Kepala Desa Begawat menegaskan, pelatihan ini sangat penting agar para relawan tidak lupa akan tugasnya. Meskipun struktur organisasi sudah ada, keterampilan menghadapi bencana harus terus dilatih agar saat kejadian darurat, relawan tidak bingung dan bisa langsung bertindak cepat.
Tiga Ilmu Penting dari Tiga Narasumber
Agar pelatihan ini benar-benar bermanfaat dan berbobot, Pemerintah Desa menghadirkan tiga narasumber ahli dengan materi yang saling melengkapi:
- Camat Bumijawa (Ilmu Manajemen & Komunikasi): Bapak Camat mengajarkan bagaimana cara melapor dan meminta bantuan yang benar ke tingkat Kecamatan atau Kabupaten. Tujuannya agar saat bencana terjadi, bantuan bisa datang lebih cepat karena alur komunikasinya jelas dan tidak semrawut.
- Babinsa Bumijawa (Ilmu Disiplin & Mental): Materi ini fokus pada pembentukan mental relawan yang tangguh. Babinsa menekankan pentingnya kedisiplinan dan keberanian di lapangan. Relawan diajarkan cara mengamankan lokasi bencana agar warga yang menonton tidak menghambat proses penyelamatan.

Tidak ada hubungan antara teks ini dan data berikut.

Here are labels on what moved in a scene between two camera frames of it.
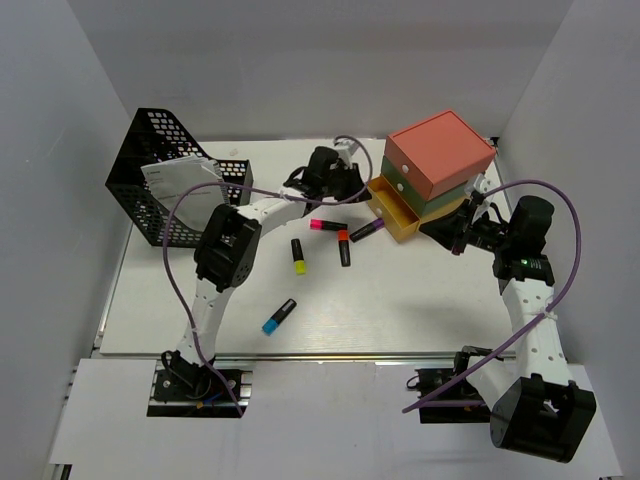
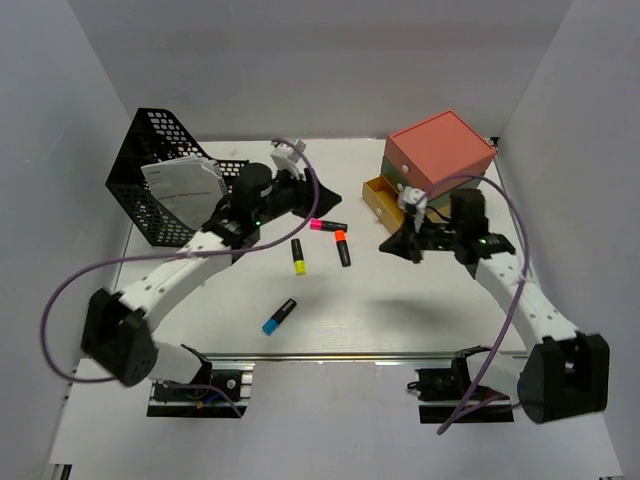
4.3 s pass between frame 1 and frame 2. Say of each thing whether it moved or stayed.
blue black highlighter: stayed
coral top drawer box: stayed
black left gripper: moved
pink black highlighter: stayed

- Ketua Relawan SAR Bumijawa (Ilmu Teknis Penyelamatan): Ini adalah materi inti tentang praktek di lapangan. Ketua SAR Bumijawa Bapak Abdul Khayi mengajarkan teknik-teknik penyelamatan yang aman, cara mengangkat korban yang benar agar tidak memperparah luka, serta cara memberikan pertolongan pertama sebelum tim medis datang.
Harapan untuk Desa Begawat
Melalui pelatihan ini, Pemerintah Desa berharap Relawan Destana Begawat semakin kompak dan profesional. Dengan bekal ilmu manajemen, kedisiplinan, dan teknik penyelamatan yang baru, relawan desa diharapkan bisa menjadi garda terdepan yang bisa diandalkan untuk melindungi keselamatan warga Desa Begawat.